#### Instructions for the task
Copy exactly the lines from the start of the material through the line with "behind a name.". Pictures stay out of the copy.

#### Dataset section

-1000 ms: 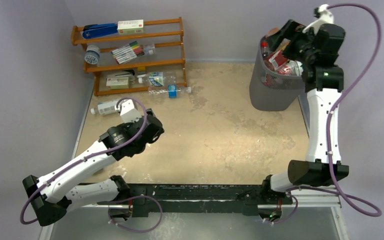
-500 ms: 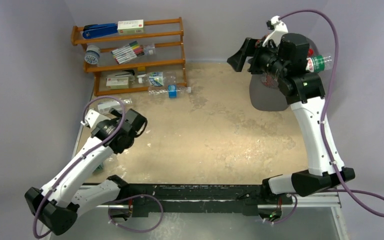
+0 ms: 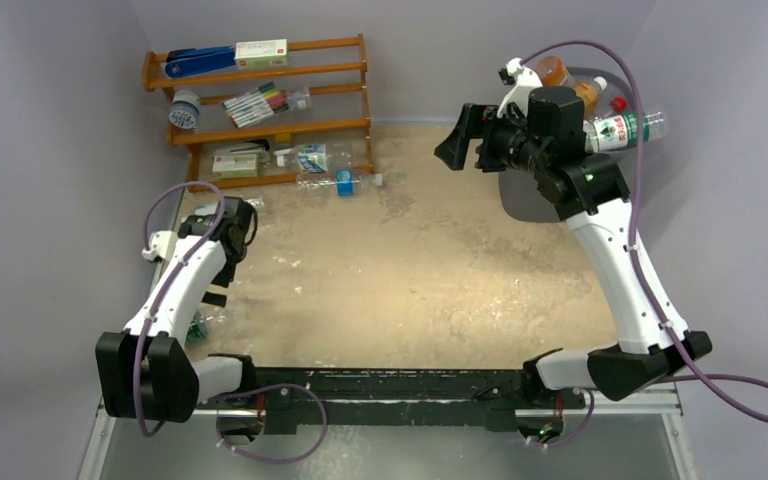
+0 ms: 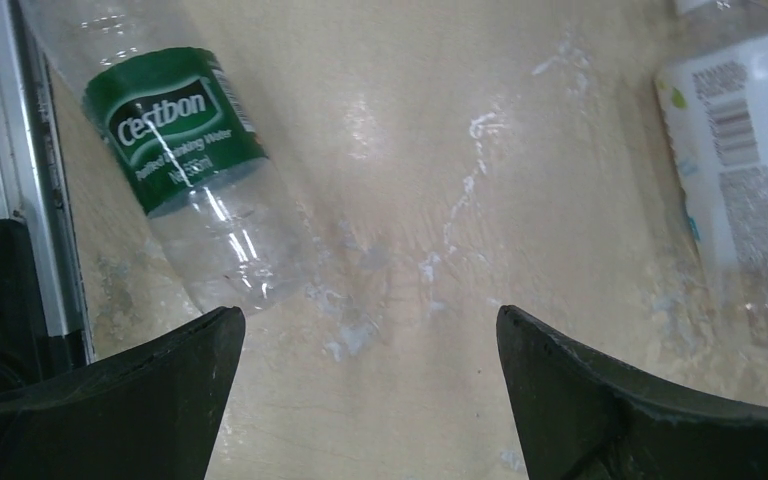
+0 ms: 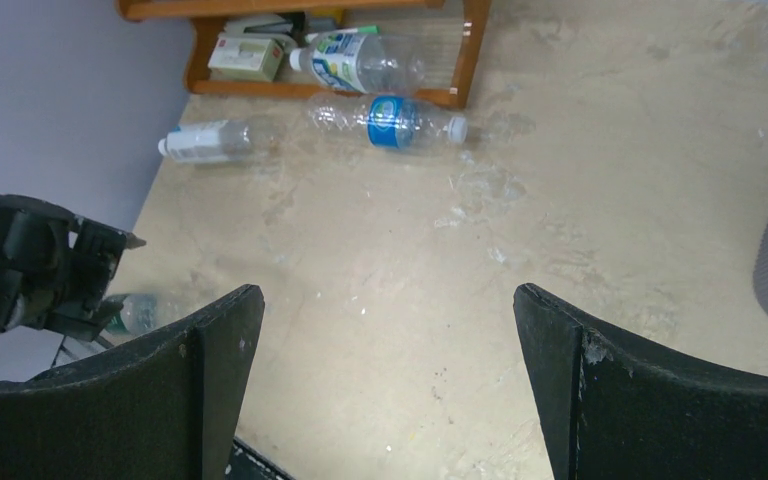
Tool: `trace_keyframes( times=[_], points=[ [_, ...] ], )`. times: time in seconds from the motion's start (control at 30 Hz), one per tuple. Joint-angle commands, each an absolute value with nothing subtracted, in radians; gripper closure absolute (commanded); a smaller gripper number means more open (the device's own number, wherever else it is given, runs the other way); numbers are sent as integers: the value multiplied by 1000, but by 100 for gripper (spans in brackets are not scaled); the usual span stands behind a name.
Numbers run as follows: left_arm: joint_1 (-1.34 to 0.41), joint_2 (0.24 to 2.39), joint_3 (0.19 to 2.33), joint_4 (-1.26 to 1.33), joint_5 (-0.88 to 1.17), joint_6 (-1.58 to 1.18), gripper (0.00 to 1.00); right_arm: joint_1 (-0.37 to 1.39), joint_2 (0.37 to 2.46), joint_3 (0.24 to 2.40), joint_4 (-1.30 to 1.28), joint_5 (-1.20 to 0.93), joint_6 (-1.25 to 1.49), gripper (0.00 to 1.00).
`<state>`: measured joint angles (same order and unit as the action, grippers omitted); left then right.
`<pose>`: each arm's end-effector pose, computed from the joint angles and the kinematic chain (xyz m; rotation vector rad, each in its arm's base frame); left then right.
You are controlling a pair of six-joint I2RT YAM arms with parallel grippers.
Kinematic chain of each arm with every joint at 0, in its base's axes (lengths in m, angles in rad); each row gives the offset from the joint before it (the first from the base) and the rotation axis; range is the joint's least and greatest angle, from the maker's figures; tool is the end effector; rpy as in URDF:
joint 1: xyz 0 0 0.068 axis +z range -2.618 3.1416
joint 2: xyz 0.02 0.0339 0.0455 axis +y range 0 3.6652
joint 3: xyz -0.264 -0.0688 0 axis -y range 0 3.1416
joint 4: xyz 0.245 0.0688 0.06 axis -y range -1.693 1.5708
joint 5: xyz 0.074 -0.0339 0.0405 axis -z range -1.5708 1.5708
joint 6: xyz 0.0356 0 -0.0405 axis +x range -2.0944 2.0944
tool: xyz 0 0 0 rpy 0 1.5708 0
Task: Put the plastic bottles in the bin
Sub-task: Pick up the plastic bottle from the corner of the board.
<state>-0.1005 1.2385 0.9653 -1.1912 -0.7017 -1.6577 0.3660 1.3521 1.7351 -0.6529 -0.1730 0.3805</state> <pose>0.1980 0.0031 0.2541 -1.7861 1.7413 0.4799 0.2524 0.1033 0.4893 -0.1108 1.8882 0.6761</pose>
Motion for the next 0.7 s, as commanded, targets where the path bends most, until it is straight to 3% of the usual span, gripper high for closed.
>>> trace_keyframes(
  times=[0.0, 0.37, 0.67],
  points=[
    [-12, 1195, 920, -1173, -664, -1665, 3, 389, 1314, 1711, -634, -161, 380, 3],
    [261, 1203, 782, -1069, -592, -1555, 5, 438, 1318, 1657, -612, -155, 394, 3],
    [321, 1233, 725, -1012, -558, -1546, 8, 452, 1319, 1632, -595, -154, 404, 3]
  ],
)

#### Exercise output
-1000 ms: 
-500 ms: 
+0 ms: 
+0 ms: 
+0 ms: 
Tool: `trace_keyframes( times=[_], points=[ [_, ...] ], )`. times: time in seconds from the motion's start (control at 30 Hz), one per tuple. Joint-angle commands, each an absolute value with nothing subtracted, in radians; gripper closure absolute (commanded); a smaller gripper number means more open (the device's own number, wherever else it is given, runs the other way); numbers are sent as integers: the value multiplied by 1000, but by 100 for gripper (spans in brackets are not scaled); the usual span stands behind a name.

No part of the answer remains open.